「太一、そんなのバッグにつけてたっけ?」
部室で着替えていると、隣で着替えていた太一のエナメルバッグに見慣れないマスコットみたいなのがつけられていて、気になって訊ねた。太一は少し恥ずかしそうで、でもどこか嬉しそうな表情を見せた。
「あー、これ?まぁ、ちょっとな」
「気になる。教えろよ」
「…最近気になってる子からもらったんだよ、部活頑張れるお守りだって」
見せてもらったそれはフェルトで作られた、丸いバレーボールのの形をした小さなマスコットだった。裏面には白鳥沢のユニフォームに太一の背番号とMBの文字、あとハートマークが一つ描かれていた。完全に好意がある相手へのプレゼントってだし、太一も気になる子からもらったって、両想いじゃねーかよ。
「そういや、白布は?ミョウジからこういうのもらわないの?」
「あいつには無理だろ。裁縫苦手なの知ってるし」
「けど、料理できんじゃん。調理実習の時、同じ班の奴らすげー感動してたじゃん」
「たしかに料理は美味い。けど、裁縫ってなるとひどい。小学校ん時、ナップサック作るのやったじゃん。あいつ結局授業中に作り終わらなくて、数ヶ月かかってやっと出来上がったんだけど、見事に入り口部分縫い付けてたんだからな。どうしたらそうなるんだって呆れたわ」
「すげーな」
「だからナマエにはそういうの期待してない」
「ふーん」
ナマエは同じ小学校で、同じ中学に進んで、一緒に白鳥沢受験して受かって、その日に告白して付き合い始めた俺の彼女。太一には期待してないと言ったけど、本音を言えば少しだけ羨ましいとは思う。そんなのなくてもナマエは試合には応援に来てくれるし、バレー優先な俺でもかっこいいって言ってくれるから、それで十分だった。

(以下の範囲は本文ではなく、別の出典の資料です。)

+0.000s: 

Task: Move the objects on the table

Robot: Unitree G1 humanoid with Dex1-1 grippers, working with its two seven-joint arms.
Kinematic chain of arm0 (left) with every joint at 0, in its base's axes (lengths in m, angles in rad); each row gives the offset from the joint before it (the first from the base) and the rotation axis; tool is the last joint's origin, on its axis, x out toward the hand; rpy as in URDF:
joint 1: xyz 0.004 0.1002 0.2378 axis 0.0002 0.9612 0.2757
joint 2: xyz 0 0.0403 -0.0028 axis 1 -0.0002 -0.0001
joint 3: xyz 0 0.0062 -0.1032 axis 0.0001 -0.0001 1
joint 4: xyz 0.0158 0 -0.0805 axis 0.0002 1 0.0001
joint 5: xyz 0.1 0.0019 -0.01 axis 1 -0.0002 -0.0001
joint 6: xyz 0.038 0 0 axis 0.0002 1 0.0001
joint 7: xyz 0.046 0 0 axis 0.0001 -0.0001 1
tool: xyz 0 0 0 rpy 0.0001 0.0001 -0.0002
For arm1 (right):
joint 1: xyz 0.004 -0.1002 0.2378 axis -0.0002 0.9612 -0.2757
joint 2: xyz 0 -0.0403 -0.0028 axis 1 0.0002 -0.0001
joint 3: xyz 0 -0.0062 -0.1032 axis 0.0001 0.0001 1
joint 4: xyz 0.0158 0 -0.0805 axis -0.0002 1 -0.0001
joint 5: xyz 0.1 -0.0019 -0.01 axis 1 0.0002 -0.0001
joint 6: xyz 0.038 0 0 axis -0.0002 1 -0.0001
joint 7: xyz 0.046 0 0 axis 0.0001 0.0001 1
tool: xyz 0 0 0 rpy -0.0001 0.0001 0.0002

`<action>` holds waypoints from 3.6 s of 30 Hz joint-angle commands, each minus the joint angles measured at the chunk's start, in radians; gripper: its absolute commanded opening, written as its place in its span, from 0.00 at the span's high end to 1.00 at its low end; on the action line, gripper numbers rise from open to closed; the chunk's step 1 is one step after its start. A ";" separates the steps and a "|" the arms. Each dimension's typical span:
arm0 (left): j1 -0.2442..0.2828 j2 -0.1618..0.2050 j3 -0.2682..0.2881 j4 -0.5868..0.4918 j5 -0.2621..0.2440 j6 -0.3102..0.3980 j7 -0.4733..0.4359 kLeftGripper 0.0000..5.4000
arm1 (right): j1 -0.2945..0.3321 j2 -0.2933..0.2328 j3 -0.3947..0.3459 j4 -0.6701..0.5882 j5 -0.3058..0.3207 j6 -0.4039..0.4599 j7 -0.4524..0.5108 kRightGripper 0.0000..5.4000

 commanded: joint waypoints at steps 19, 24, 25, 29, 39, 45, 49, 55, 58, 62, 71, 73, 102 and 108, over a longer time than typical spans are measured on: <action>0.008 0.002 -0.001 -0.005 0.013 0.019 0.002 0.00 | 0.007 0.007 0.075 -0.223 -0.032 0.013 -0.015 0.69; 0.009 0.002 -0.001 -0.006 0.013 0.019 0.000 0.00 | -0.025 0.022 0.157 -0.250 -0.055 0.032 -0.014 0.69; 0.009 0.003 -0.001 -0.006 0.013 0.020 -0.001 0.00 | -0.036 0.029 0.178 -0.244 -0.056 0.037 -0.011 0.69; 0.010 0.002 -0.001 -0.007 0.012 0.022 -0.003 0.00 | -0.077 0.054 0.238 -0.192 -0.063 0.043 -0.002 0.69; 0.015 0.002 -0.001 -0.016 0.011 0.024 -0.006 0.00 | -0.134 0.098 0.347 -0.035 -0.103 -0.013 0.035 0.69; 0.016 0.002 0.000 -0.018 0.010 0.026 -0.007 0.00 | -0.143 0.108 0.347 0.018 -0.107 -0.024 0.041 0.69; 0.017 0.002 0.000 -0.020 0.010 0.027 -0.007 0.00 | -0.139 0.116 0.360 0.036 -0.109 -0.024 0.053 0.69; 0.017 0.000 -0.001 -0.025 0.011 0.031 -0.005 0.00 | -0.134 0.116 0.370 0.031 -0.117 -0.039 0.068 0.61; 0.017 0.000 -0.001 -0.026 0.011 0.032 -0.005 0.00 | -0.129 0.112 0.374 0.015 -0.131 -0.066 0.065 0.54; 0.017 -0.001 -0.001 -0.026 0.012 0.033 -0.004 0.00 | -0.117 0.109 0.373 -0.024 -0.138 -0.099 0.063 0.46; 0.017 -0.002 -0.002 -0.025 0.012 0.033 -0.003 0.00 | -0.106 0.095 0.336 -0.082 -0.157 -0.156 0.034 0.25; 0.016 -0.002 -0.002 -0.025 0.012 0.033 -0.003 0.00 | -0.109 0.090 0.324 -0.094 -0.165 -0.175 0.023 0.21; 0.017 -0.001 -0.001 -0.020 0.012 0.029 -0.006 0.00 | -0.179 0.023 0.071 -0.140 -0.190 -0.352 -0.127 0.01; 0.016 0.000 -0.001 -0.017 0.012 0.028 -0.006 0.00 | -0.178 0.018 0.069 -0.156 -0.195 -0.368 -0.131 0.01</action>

数日後、指にたくさんの絆創膏を巻いたナマエが、「川西くんが、賢くんがこういうの欲しそうにしてたって教えてくれたから」と渡してきたそれは、太一のと同じようなマスコットだった。形も歪で縫い方も荒い。それでもナマエが苦手な裁縫を俺の為に頑張ってくれたのが伝わり、部室前だというのにナマエを抱きしめた。そのあと散々先輩たちにからかわれたが、今の俺にはそんなの気にならないくらい気分がよかった。